Source data:

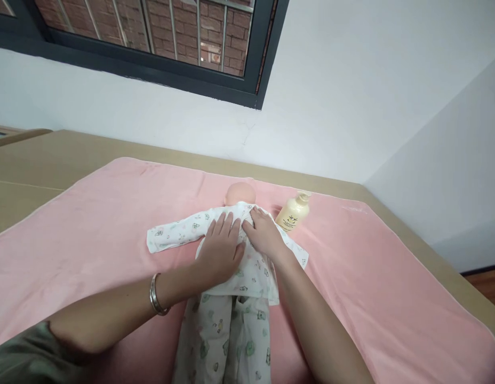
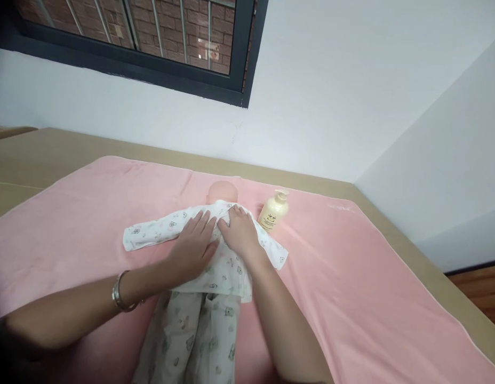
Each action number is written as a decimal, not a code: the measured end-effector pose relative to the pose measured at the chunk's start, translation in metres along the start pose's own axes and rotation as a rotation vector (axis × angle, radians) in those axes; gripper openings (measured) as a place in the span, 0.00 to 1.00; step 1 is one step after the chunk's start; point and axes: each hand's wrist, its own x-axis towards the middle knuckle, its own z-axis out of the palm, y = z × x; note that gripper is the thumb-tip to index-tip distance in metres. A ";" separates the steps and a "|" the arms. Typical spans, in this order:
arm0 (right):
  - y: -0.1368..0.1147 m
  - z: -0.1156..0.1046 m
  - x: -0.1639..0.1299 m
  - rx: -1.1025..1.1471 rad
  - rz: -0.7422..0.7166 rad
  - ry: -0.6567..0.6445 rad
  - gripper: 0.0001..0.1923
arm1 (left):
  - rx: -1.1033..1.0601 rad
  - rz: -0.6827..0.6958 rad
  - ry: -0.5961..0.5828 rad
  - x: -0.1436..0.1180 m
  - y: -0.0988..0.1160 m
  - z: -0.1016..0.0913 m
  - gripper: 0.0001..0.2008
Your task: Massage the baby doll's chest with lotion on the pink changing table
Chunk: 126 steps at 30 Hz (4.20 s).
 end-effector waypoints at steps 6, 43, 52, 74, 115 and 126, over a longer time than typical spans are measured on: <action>-0.027 -0.003 -0.015 -0.167 0.070 0.008 0.23 | -0.153 -0.089 -0.050 0.022 -0.020 0.000 0.26; -0.020 0.000 -0.011 -0.095 0.068 0.035 0.22 | -0.053 -0.012 -0.045 0.027 -0.031 -0.006 0.26; -0.037 -0.010 -0.026 -0.206 0.064 0.057 0.15 | 0.007 -0.103 -0.126 0.039 -0.035 -0.011 0.30; -0.018 0.000 -0.010 -0.094 0.067 0.044 0.23 | 0.080 0.046 0.015 0.011 -0.009 -0.008 0.25; -0.034 0.014 -0.015 -0.089 0.075 0.020 0.31 | 0.049 -0.006 -0.041 0.030 -0.032 0.001 0.27; -0.047 0.023 -0.028 -0.101 0.071 0.079 0.33 | -0.035 -0.027 -0.045 0.041 -0.045 0.003 0.25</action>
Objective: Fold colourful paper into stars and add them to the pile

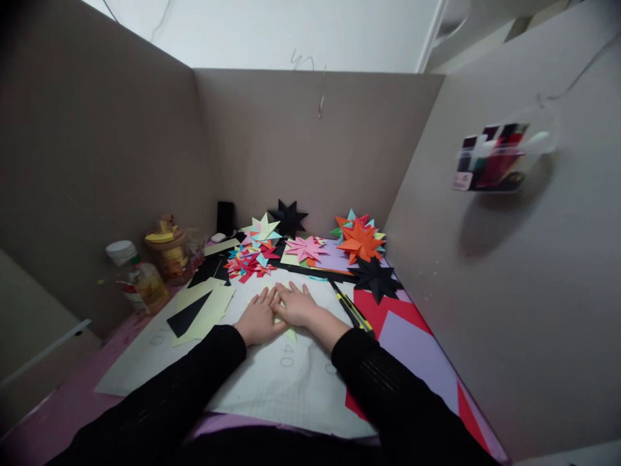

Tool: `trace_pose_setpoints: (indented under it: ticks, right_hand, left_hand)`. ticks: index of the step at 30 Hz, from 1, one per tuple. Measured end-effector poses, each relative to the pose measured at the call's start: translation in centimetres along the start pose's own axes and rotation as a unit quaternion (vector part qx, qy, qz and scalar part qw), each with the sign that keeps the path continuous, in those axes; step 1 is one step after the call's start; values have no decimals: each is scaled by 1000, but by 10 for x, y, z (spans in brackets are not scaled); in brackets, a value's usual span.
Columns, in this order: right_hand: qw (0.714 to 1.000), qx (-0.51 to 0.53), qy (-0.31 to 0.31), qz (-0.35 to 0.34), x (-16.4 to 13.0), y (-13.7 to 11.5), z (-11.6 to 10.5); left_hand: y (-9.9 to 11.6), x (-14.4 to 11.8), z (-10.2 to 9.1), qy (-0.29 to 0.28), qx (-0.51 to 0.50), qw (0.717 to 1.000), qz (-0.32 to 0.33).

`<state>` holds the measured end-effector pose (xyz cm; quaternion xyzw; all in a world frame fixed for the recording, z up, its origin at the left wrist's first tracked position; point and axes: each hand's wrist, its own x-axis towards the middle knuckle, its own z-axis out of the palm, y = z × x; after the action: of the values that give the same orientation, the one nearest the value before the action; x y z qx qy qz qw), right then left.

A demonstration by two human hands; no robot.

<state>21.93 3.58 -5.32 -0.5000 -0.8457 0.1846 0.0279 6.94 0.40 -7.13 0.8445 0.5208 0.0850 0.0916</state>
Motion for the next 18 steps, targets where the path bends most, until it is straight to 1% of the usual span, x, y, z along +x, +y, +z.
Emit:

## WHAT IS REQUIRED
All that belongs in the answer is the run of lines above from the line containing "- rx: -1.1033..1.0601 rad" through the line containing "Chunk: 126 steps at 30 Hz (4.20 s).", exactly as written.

## YOUR RESPONSE
  - rx: -1.1033..1.0601 rad
  - rz: -0.6827..0.6958 rad
  - ry: -0.5961..0.5828 rad
  - x: -0.1436..0.1180 m
  - y: -0.0988..0.1160 m
  - z: -0.1016..0.0913 m
  - gripper: 0.0001..0.2008
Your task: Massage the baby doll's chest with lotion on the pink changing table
Chunk: 126 steps at 30 Hz (4.20 s).

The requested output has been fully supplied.